Watley discussed Go Forward Pine Bluff and its associated proposed five-eighths cent sales tax increase that its proponents say would generate $31.5 million over seven years and then sunset. He asked citizens to vote for this proposed tax increase on June 13. Supporters said another $20 million is expected to be generated over seven years from businesses, grants and donations. Evelyn Horton, a representative for Pine Bluff Mayor Shirley Washington, said Washington was attending a conference in Little Rock. Horton pledged her support for the construction and trade alliance, equating it to growing Pine Bluff.

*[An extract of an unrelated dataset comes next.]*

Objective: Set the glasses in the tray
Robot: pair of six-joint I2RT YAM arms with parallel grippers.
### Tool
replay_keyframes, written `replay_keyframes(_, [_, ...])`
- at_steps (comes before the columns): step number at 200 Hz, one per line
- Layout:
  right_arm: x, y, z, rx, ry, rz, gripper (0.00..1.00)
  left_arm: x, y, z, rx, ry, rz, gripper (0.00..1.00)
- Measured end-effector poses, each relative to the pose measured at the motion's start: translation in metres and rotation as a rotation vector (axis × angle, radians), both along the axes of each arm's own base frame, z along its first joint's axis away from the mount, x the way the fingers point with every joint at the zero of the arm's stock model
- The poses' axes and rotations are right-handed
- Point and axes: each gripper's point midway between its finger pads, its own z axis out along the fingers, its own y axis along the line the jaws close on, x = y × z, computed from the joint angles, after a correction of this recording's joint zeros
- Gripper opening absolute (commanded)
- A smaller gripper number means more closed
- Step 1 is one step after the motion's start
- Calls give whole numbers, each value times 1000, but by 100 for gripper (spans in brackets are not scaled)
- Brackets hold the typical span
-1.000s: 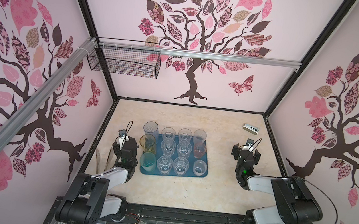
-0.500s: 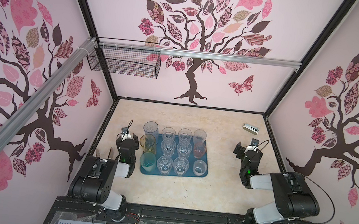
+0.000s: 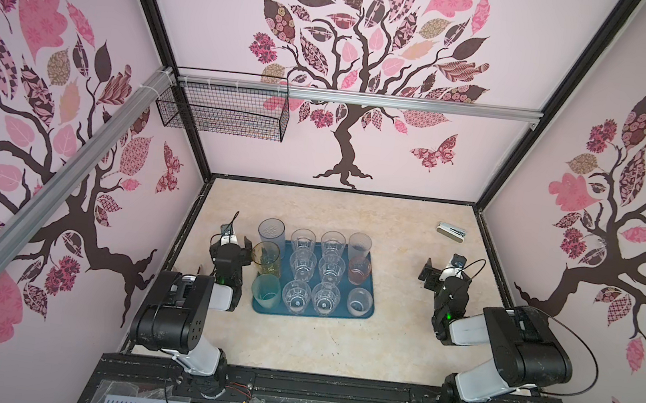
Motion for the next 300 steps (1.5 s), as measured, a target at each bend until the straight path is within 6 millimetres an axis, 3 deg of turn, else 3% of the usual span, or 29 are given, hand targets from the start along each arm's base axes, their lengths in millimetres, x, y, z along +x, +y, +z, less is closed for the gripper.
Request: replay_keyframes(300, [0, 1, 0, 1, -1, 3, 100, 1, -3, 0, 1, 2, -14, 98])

“Our mayor, Shirley Washington, believes that we are one Pine Bluff: stronger together,” Horton said. “This is a great example of how citizens working together can offer mentoring, job training, and education to help local contractors compete for local projects and empower citizens in Pine Bluff. Pine Bluff is ready for a change in a new direction. Projects on our main street are on the move. Our schools from pre-K to college are producing talented young boys and girls [and] men and women. Our business community is working hard to invest in a stronger city.”

Van Tilbury, the chief executive officer and president of Little Rock-based East Harding Construction, recognized CBI and Con-Real as the three majority contractors that are “stepping forward in terms of mentorship.”

East Harding started a similar program in Little Rock in 2008 by which subcontractors were given a chance to bid on public construction projects. East Harding accepts the lowest, most qualified bidder. The contractors must abide by the rules.

“You have an opportunity to get on a project that might be bigger than one you’ve done before,” Tilbury said. ” … East Harding feels like [Pine Bluff] is our second home. Our first time in Pine Bluff was to be the construction manager for the building you’re in. That started in ‘02 and completed in ‘03. We’ve had a project going consistently in Pine Bluff for the last 15 years in one form or another.”